Home > Young Adult > Crossfire (Book Two of the Darkride Chronicles) > Page 17
Crossfire (Book Two of the Darkride Chronicles) Page 17

by Laura Bradley Rede


  Or what if it multiplied me exponentially? I think of what Rose said about the psychic connection magnifying her desires. I can barely trust myself as it is. How would it be to resonate with the appetites of a whole group of vampires? Just looking at them, I can see they are damaged. They have already killed more than once. Five seemed to imply having the direction of a central mind would calm them, but what if it worked the other way around and I lost control instead?

  I should refuse to do it, try to fight my way out of here and go it on my own.

  But as I look around at the expectant faces of the enluzantes, I can’t help but see the hope and longing in their eyes. They really need this.

  “You defeated the old queen.” The little girl, Rose, steps out of the shadows, into the light of the living room. I’m struck by her beauty. Her golden hair is tangled and her white dress is streaked with blood, but her eyes are a striking blue and her pale skin makes her look fragile, like a china doll some kid dragged through the dirt. I remember Luke saying that some vampire queens collect people they consider exceptional—the most beautiful, the strongest, the most talented—killing them to preserve them, like butterflies pinned to a board. I am looking at the battered remains of an insane vampire’s collection.

  “I didn’t kill Queen Constanza,” I correct her gently. “Luke was the one who killed her in the end.”

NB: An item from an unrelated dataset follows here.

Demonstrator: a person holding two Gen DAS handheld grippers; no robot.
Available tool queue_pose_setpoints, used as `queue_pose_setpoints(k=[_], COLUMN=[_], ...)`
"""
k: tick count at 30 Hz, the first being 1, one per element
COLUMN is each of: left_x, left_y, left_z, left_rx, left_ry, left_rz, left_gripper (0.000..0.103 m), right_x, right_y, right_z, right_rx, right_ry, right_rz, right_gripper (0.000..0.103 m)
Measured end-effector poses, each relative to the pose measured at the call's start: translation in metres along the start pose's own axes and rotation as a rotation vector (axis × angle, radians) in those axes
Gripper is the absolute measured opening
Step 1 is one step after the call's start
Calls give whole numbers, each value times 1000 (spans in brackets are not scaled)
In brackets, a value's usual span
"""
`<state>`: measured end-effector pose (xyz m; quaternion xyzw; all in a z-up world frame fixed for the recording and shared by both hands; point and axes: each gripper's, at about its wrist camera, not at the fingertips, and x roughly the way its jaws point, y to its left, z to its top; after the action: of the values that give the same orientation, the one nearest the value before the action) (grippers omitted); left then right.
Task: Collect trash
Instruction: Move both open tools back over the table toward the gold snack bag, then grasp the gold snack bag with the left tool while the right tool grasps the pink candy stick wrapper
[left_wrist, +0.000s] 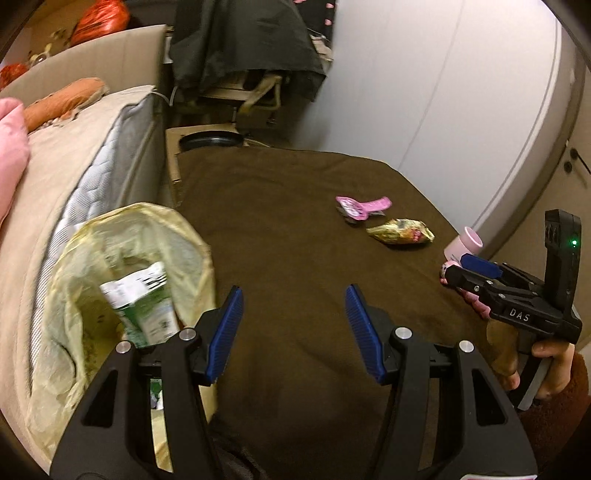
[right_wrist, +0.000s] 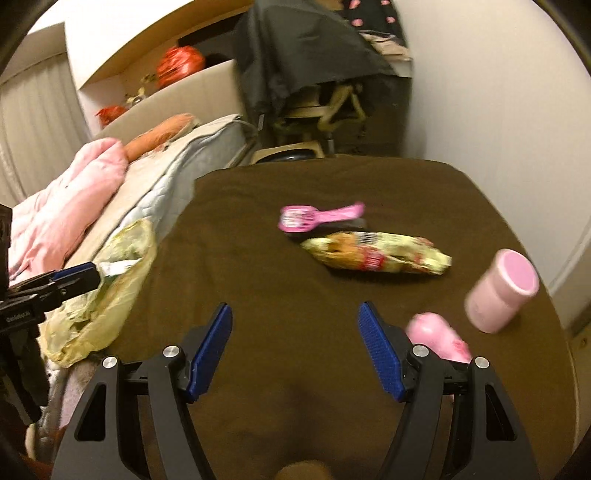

  “But you were the one who defeated her,” she says. “You were the one who asked to become a vampire so Queen Constanza would fall into torpor. You chose to be like us and it’s your blood that set us free.”

  She says it with such reverence, like she’s reciting a legend rather than telling something that just happened only a few weeks ago. I don’t have the heart to tell her I was never thinking about her or any of the rest of them. I was just trying to save Ander and Luke.

  Ander and Luke. The ones I should be finding right now.

  Five pantomimes checking a watch. “Tick-tock, my friend, tick-tock. Do we keep you here to keep you out of harms way? Or do you accept your role as queen and re-establish the psychic link?”

  “You’re the psychic,” I snap. “What do you see me doing?”

  “Well,” Five says, “the truth is I can’t see your future because the decision hasn’t been made. But the time to choose is now.”

  “Tell me why it matters to you,” I say. “I know you must be in this for yourself, so tell me why you care. What do you get out of me being queen?”

  Five flexes her fingers, like a cat extending and retracting its claws. I watch the F-I-V-E tattooed on the back of her knuckles squirm. “You know that thing people say? ‘You and what army?’ ”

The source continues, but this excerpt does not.